Visser Erik A, Wegrzyn Jill L, Steenkmap Emma T, Myburg Alexander A, Naidoo Sanushka
Department of Genetics, Forestry and Agricultural Biotechnology Institute (FABI), Genomics Research Institute (GRI), University of Pretoria, Private bag X20, Pretoria, 0028, South Africa.
Department of Ecology and Evolutionary Biology, University of Connecticut, Storrs, CT, 06269, USA.
BMC Genomics. 2015 Dec 12;16:1057. doi: 10.1186/s12864-015-2277-7.

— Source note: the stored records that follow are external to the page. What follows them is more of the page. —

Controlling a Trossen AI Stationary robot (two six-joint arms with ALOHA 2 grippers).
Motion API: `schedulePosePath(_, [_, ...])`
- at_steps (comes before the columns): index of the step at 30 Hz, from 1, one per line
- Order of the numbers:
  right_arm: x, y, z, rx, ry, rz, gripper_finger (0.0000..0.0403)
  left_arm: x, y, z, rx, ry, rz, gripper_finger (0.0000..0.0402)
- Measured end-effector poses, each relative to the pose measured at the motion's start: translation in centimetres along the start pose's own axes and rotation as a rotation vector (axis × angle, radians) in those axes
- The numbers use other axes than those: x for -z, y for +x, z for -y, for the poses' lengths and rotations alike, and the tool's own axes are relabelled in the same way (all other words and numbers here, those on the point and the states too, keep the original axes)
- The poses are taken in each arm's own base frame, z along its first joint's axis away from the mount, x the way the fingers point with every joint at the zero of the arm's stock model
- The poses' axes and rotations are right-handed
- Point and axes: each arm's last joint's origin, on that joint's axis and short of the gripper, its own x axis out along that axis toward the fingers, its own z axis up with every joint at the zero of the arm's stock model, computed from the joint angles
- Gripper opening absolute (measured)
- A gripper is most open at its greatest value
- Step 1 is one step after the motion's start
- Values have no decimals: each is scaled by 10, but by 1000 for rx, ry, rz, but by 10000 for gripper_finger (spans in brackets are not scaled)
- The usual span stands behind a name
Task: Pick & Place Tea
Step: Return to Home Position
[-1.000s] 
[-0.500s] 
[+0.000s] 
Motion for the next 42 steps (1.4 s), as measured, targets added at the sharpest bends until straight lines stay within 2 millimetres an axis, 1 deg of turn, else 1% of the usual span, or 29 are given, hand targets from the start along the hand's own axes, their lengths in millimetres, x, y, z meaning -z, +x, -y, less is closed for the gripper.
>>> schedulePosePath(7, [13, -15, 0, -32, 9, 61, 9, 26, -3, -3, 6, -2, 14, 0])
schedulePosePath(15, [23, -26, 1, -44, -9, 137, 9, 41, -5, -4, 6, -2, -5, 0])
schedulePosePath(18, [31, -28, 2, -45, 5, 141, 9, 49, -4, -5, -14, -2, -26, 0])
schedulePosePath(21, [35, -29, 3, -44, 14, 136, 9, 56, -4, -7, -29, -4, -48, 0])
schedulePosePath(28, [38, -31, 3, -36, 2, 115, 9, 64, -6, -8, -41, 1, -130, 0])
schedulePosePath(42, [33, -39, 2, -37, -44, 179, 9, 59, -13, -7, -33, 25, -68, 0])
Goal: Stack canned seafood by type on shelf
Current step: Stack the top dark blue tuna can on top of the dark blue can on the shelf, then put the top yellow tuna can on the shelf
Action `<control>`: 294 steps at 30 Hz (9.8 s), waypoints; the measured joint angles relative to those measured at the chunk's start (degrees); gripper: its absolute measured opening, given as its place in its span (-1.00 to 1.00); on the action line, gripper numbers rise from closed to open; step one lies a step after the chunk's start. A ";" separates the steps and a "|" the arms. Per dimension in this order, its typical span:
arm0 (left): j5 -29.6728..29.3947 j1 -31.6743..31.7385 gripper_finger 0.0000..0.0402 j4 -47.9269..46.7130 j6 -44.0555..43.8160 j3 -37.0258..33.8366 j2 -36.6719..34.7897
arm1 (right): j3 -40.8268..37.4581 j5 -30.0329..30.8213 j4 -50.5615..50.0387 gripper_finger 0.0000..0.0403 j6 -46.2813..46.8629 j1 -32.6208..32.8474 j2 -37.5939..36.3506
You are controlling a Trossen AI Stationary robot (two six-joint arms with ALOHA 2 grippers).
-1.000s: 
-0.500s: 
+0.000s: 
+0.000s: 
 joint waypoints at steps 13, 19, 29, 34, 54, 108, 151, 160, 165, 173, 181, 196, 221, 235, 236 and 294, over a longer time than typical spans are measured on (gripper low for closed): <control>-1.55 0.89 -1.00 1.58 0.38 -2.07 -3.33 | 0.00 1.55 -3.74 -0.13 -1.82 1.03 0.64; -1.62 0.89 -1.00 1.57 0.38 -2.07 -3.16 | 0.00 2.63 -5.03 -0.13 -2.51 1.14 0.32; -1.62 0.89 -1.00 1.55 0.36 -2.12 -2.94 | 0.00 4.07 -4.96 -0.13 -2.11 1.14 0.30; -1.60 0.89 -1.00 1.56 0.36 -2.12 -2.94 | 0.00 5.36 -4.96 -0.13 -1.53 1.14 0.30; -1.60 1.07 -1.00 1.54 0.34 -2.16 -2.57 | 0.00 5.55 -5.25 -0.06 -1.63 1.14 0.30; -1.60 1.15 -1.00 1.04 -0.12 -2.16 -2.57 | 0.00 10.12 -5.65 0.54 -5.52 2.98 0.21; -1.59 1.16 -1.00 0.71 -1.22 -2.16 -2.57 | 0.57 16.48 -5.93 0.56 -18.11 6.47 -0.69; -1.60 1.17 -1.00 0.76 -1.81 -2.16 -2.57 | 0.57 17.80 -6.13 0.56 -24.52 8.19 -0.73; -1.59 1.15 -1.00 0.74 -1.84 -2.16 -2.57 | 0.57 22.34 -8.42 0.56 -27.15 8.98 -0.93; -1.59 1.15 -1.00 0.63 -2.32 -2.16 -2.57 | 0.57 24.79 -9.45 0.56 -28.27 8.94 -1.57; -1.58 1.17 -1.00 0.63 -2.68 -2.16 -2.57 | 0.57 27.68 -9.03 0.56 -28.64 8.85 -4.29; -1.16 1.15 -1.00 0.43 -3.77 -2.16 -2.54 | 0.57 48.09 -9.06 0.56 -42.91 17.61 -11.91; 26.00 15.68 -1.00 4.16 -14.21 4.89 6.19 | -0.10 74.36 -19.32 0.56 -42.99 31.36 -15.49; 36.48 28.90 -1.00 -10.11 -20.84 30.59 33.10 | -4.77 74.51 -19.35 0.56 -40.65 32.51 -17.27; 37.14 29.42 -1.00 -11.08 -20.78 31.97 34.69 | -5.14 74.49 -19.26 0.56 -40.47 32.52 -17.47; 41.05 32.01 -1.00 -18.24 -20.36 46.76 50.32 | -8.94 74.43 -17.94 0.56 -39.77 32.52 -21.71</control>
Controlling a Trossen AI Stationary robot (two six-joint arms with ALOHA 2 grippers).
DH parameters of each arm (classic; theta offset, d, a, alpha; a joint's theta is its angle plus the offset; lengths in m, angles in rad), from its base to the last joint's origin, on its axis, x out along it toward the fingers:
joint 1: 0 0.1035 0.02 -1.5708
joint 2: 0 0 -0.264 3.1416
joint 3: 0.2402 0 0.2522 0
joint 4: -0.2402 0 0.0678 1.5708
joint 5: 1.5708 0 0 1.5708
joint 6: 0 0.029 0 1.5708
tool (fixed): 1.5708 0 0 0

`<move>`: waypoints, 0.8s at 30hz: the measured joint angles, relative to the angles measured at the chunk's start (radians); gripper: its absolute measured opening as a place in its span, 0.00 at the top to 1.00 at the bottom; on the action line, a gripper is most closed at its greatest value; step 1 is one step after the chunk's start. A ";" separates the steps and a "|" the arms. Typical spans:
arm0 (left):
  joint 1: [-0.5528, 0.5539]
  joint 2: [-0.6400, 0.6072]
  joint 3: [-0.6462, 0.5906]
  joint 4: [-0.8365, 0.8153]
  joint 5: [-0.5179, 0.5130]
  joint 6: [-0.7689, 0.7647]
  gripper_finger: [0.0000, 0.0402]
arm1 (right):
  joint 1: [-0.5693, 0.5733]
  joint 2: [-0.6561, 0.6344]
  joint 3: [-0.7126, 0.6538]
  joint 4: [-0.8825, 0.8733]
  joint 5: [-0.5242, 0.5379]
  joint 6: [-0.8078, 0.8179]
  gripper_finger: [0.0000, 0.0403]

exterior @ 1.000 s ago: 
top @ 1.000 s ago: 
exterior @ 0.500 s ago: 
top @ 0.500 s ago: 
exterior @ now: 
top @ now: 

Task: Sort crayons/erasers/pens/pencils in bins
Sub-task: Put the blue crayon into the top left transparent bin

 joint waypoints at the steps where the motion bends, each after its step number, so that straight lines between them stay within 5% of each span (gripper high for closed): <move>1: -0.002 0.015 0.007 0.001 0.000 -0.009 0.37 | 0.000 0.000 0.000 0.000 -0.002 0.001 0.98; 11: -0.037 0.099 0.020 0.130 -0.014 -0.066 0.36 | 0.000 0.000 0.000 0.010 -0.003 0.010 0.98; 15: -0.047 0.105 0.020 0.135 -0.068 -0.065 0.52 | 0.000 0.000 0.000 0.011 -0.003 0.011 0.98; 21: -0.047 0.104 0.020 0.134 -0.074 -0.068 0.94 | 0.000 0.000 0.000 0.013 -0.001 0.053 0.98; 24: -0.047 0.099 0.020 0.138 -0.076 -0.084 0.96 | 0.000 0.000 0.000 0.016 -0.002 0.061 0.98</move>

Pines are the most important tree species to the international forestry industry, covering 42 % of the global industrial forest plantation area. One of the most pressing threats to cultivation of some pine species is the pitch canker fungus, Fusarium circinatum, which can have devastating effects in both the field and nursery. Investigation of the Pinus-F. circinatum host-pathogen interaction is crucial for development of effective disease management strategies. As with many non-model organisms, investigation of host-pathogen interactions in pine species is hampered by limited genomic resources. This was partially alleviated through release of the 22 Gbp Pinus taeda v1.01 genome sequence ( http://pinegenome.org/pinerefseq/ ) in 2014. Despite the fact that the fragmented state of the genome may hamper comprehensive transcriptome analysis, it is possible to leverage the inherent redundancy resulting from deep RNA sequencing with Illumina short reads to assemble transcripts in the absence of a completed reference sequence. These data can then be integrated with available genomic data to produce a comprehensive transcriptome resource. The aim of this study was to provide a foundation for gene expression analysis of disease response mechanisms in Pinus patula through transcriptome assembly.
Eighteen de novo and two reference based assemblies were produced for P. patula shoot tissue. For this purpose three transcriptome assemblers, Trinity, Velvet/OASES and SOAPdenovo-Trans, were used to maximise diversity and completeness of assembled transcripts. Redundancy in the assembly was reduced using the EvidentialGene pipeline. The resulting 52 Mb P. patula v1.0 shoot transcriptome consists of 52 112 unigenes, 60 % of which could be functionally annotated.
The assembled transcriptome will serve as a major genomic resource for future investigation of P. patula and represents the largest gene catalogue produced to date for this species. Furthermore, this assembly can help detect gene-based genetic markers for P. patula and the comparative assembly workflow could be applied to generate similar resources for other non-model species.
松树是国际林业产业中最重要的树种,占全球工业人工林面积的42%。对某些松树品种种植最紧迫的威胁之一是松材溃疡病菌(Fusarium circinatum),它在田间和苗圃都可能产生毁灭性影响。研究松树与松材溃疡病菌的宿主 - 病原体相互作用对于制定有效的病害管理策略至关重要。与许多非模式生物一样,松树品种中宿主 - 病原体相互作用的研究因基因组资源有限而受阻。2014年发布的22 Gbp火炬松v1.01基因组序列(http://pinegenome.org/pinerefseq/ )在一定程度上缓解了这一问题。尽管基因组的碎片化状态可能会妨碍全面的转录组分析,但利用Illumina短读长进行深度RNA测序产生的固有冗余,在没有完整参考序列的情况下也有可能组装转录本。然后可以将这些数据与可用的基因组数据整合,以产生全面的转录组资源。本研究的目的是通过转录组组装为展叶松病害反应机制的基因表达分析提供基础。
针对展叶松嫩枝组织产生了18个从头组装和2个基于参考的组装。为此,使用了三种转录组组装工具,即Trinity、Velvet/OASES和SOAPdenovo-Trans,以最大限度地提高组装转录本的多样性和完整性。使用EvidentialGene管道减少了组装中的冗余。最终得到的52 Mb展叶松v1.0嫩枝转录组由52112个单基因组成,其中60%可以进行功能注释。
组装得到的转录组将作为未来展叶松研究的主要基因组资源,代表了该物种迄今为止产生的最大基因目录。此外,这种组装有助于检测展叶松基于基因的遗传标记,并且比较组装工作流程可应用于为其他非模式物种生成类似资源。